### Assignment
The answer must consist of each line below that holds the word "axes", copied as it stands.

### Task data

<<<<

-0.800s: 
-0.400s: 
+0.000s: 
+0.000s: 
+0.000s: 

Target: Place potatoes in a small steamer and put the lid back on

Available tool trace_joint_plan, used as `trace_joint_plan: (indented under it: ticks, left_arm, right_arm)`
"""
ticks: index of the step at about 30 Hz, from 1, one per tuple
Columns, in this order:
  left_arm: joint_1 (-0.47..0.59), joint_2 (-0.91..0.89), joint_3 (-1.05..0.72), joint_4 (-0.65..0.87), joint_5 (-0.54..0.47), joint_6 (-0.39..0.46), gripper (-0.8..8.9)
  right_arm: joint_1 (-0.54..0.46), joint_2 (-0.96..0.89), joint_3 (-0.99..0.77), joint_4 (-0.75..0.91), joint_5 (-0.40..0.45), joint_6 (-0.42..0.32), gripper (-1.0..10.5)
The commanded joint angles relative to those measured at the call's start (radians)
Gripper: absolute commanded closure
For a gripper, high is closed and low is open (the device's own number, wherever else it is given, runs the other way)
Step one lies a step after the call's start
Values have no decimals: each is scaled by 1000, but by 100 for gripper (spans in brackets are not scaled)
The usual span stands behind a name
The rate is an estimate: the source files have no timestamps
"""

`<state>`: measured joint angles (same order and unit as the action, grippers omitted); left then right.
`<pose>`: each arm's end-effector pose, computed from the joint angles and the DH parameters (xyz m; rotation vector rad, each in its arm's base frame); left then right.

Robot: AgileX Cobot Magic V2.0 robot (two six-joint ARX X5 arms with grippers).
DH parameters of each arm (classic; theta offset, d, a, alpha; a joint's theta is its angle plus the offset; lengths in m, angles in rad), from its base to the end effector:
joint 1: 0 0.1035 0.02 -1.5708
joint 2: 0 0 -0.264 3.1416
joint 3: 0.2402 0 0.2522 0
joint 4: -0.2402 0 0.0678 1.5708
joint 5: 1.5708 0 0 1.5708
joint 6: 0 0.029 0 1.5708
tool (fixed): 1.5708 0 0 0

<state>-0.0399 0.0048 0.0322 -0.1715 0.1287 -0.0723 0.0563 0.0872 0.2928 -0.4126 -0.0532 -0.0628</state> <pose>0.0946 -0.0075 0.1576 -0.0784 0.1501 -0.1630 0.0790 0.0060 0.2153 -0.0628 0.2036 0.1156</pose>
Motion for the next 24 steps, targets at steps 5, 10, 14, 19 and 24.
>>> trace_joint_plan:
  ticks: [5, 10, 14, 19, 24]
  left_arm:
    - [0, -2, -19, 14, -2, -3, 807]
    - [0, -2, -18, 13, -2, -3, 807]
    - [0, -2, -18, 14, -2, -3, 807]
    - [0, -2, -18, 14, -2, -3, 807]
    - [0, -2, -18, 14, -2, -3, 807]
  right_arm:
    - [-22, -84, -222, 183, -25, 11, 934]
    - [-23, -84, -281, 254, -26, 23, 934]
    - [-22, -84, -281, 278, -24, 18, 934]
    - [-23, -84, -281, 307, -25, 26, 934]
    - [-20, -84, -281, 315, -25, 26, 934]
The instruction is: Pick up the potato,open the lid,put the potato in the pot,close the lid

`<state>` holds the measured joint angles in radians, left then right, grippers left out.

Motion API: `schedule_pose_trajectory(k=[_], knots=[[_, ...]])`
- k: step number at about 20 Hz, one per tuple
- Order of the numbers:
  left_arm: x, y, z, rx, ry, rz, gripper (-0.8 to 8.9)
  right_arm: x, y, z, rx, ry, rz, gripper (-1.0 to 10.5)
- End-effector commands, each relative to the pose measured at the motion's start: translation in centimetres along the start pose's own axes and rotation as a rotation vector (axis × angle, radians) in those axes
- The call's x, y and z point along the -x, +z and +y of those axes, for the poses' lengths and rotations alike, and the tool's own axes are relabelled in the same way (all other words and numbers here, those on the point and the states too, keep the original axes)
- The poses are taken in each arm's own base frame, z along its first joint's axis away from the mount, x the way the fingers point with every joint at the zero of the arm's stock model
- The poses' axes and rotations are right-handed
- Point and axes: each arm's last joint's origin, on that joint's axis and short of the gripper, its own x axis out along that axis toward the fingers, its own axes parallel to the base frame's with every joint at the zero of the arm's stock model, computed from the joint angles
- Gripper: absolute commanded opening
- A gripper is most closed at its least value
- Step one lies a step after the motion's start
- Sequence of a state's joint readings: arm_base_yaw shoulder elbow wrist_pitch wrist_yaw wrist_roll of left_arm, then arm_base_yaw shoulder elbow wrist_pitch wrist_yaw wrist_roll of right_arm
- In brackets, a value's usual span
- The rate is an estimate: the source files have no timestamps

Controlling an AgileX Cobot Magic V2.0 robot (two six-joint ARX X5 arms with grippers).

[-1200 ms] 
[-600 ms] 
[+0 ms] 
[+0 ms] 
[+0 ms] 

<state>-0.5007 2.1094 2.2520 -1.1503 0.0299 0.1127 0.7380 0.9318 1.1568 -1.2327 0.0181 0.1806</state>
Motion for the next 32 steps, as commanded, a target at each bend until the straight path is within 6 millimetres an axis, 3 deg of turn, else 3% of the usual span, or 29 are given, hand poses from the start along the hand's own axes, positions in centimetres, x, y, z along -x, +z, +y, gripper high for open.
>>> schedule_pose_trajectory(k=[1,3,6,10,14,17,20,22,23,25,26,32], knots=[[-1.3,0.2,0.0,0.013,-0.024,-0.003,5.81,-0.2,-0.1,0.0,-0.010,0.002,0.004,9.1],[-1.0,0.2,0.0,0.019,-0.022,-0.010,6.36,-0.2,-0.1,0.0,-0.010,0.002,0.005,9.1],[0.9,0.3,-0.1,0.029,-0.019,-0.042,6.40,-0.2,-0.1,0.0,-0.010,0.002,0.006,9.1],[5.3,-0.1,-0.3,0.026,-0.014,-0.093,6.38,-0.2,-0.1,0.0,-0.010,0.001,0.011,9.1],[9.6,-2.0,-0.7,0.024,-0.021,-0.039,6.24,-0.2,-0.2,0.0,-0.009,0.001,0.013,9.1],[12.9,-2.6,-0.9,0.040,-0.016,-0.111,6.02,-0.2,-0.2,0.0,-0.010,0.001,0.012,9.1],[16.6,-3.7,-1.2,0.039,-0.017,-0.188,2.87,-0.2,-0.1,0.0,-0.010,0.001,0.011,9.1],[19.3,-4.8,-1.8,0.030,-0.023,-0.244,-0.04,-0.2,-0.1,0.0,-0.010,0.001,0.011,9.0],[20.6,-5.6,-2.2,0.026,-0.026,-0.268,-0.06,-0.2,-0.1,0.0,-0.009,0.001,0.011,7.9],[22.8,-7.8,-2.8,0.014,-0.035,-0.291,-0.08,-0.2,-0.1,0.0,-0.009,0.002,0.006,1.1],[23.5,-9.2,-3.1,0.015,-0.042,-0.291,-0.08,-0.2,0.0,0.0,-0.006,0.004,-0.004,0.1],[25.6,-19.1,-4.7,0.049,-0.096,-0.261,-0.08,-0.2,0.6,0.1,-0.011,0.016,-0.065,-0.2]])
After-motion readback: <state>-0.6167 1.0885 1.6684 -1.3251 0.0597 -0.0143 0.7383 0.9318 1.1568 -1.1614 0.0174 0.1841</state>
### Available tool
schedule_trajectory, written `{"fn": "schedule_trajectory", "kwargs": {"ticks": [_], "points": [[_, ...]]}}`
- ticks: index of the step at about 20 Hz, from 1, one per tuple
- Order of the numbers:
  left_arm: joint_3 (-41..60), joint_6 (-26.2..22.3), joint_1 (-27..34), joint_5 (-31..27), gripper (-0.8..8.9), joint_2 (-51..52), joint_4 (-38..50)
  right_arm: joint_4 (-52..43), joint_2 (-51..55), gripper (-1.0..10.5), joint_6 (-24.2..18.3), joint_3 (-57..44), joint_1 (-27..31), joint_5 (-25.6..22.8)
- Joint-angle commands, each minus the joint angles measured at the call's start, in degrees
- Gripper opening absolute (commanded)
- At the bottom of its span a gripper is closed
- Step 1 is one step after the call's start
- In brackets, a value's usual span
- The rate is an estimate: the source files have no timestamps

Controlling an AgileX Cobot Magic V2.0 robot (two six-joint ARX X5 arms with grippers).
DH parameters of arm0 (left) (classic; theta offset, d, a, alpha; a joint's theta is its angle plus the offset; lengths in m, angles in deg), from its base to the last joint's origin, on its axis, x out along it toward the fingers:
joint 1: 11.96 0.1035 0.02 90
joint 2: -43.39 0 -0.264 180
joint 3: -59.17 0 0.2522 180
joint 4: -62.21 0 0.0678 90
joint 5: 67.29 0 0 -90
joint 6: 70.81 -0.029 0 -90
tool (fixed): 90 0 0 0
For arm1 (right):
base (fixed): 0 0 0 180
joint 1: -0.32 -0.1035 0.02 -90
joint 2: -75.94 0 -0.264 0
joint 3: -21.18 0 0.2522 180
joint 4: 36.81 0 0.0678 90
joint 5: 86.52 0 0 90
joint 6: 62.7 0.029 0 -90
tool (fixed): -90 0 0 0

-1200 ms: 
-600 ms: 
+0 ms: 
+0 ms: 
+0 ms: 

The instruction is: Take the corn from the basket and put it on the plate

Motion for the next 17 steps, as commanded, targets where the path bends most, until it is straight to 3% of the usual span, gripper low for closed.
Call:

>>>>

### Exercise result
- End-effector commands, each relative to the pose measured at the motion's start: translation in centimetres along the start pose's own axes and rotation as a rotation vector (axis × angle, radians) in those axes
- The call's x, y and z point along the -x, +z and +y of those axes, for the poses' lengths and rotations alike, and the tool's own axes are relabelled in the same way (all other words and numbers here, those on the point and the states too, keep the original axes)
- The poses' axes and rotations are right-handed
- Point and axes: each arm's last joint's origin, on that joint's axis and short of the gripper, its own x axis out along that axis toward the fingers, its own axes parallel to the base frame's with every joint at the zero of the arm's stock model, computed from the joint angles
Motion for the next 32 steps, as commanded, a target at each bend until the straight path is within 6 millimetres an axis, 3 deg of turn, else 3% of the usual span, or 29 are given, hand poses from the start along the hand's own axes, positions in centimetres, x, y, z along -x, +z, +y, gripper high for open.

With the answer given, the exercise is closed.